=== Directions for this task ===
What lines in the material hold the string "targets"? Copy out each of them.

━━━━━━━━━━━━━━━━

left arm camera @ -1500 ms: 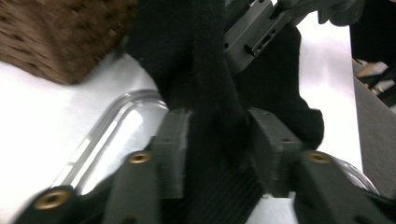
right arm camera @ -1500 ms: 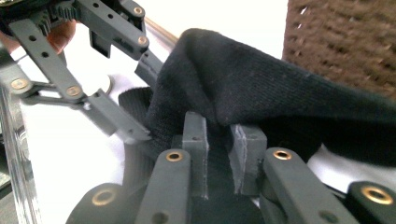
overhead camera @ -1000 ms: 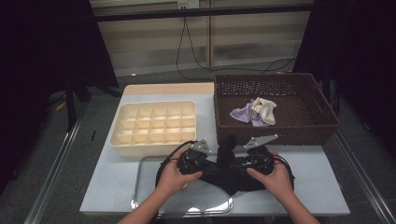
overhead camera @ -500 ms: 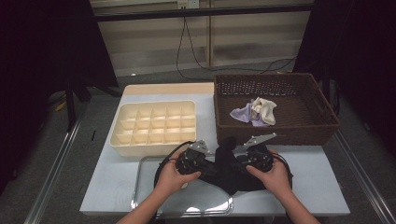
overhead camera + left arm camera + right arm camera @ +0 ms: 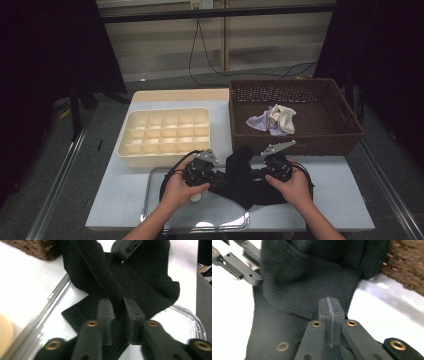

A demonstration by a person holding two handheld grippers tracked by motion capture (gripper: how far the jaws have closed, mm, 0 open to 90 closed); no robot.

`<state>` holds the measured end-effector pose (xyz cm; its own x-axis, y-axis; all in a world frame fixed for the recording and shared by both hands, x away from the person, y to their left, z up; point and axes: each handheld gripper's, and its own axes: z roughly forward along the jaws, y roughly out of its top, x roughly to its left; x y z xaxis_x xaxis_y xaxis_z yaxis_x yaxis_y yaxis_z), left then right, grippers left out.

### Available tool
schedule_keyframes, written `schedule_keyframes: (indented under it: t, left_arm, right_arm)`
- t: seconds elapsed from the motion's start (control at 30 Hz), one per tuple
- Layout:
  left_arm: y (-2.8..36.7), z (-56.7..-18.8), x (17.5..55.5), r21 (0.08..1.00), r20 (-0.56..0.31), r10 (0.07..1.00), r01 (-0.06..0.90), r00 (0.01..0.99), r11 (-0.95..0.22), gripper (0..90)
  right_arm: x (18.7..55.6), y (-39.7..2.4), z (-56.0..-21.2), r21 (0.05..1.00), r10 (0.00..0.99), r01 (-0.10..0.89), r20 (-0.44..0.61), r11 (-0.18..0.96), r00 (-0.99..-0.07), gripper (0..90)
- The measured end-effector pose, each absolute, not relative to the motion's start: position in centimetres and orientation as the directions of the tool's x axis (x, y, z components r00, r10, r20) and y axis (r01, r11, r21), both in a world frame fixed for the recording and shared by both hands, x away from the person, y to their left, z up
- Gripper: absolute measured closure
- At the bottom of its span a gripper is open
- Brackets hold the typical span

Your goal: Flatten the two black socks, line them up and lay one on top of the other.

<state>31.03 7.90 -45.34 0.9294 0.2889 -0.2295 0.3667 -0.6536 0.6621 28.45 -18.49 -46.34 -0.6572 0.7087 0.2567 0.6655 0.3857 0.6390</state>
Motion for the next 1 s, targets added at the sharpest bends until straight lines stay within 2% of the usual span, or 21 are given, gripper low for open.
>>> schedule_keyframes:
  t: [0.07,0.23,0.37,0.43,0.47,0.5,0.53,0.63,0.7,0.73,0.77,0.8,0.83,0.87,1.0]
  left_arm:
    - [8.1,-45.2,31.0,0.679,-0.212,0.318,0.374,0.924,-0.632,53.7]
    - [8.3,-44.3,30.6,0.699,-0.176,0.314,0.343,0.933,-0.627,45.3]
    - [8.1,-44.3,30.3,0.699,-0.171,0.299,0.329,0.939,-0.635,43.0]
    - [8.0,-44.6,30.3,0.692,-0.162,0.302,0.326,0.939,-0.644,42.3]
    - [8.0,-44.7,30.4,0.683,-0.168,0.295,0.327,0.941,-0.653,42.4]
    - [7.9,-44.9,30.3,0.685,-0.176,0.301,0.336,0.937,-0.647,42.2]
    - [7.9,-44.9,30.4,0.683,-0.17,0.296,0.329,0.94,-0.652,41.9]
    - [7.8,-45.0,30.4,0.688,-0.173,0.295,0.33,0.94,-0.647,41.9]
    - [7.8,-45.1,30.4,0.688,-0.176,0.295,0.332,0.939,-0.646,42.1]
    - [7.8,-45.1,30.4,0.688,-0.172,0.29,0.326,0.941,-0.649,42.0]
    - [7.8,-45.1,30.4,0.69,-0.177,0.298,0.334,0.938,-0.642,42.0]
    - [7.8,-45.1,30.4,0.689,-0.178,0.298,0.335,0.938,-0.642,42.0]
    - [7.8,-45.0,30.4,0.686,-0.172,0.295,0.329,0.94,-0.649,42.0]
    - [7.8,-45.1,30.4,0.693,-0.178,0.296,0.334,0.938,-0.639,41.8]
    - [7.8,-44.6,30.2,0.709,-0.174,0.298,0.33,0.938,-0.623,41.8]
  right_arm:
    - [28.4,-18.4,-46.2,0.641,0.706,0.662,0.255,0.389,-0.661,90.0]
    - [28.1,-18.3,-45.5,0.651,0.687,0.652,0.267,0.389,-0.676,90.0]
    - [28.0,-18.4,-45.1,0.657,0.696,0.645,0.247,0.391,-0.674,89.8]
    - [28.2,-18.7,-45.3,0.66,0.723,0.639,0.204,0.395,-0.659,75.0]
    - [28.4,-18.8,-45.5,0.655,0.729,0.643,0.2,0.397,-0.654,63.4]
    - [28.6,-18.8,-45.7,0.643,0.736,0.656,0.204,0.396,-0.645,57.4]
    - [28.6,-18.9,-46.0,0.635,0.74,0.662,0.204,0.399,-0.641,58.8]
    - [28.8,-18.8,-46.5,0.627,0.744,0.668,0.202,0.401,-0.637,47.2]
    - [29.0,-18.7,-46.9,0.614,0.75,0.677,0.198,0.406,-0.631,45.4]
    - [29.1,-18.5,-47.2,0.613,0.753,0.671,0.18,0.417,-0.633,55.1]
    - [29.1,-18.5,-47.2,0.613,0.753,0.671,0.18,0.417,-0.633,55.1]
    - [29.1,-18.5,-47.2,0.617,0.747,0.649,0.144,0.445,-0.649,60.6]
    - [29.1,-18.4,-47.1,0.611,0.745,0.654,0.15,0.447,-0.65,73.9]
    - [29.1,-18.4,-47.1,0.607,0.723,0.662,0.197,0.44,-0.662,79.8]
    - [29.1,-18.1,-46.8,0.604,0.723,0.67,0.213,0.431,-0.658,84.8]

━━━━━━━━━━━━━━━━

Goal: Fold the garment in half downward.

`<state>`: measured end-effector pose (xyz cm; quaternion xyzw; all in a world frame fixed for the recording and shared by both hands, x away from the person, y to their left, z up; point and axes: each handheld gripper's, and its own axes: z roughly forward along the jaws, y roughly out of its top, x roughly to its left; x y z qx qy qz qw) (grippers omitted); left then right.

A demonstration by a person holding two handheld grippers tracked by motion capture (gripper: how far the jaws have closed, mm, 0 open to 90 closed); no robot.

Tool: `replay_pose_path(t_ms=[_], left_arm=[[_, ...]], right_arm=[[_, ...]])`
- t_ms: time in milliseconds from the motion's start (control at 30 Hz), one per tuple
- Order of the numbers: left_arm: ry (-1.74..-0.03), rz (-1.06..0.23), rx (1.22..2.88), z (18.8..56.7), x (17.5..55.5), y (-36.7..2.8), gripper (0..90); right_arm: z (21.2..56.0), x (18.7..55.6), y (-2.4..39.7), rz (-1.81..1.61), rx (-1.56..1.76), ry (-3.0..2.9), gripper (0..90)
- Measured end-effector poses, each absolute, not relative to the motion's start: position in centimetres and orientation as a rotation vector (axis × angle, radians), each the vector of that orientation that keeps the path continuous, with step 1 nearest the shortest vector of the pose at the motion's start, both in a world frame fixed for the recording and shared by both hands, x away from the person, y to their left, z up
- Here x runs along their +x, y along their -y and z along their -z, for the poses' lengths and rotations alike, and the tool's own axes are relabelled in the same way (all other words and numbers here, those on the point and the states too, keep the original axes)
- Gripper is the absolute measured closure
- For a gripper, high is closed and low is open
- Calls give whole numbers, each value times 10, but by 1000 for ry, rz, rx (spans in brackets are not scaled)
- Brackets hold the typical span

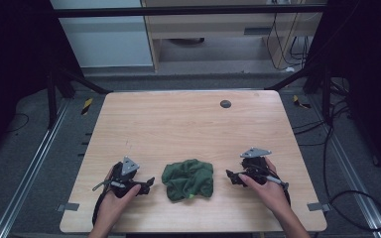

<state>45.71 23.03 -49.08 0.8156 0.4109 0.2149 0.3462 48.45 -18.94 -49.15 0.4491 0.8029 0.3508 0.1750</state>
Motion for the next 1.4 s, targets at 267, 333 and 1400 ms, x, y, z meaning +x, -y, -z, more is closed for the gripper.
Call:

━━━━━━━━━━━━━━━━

=== Task answer ===
Motion for the next 1 s, targets added at the sharpest bends until straight lines stay within 2% of the usual span, or 21 are given, gripper low for open.
Motion for the next 1.4 s, targets at 267, 333 and 1400 ms, x, y, z meaning +x, -y, -z, more is closed for the gripper.

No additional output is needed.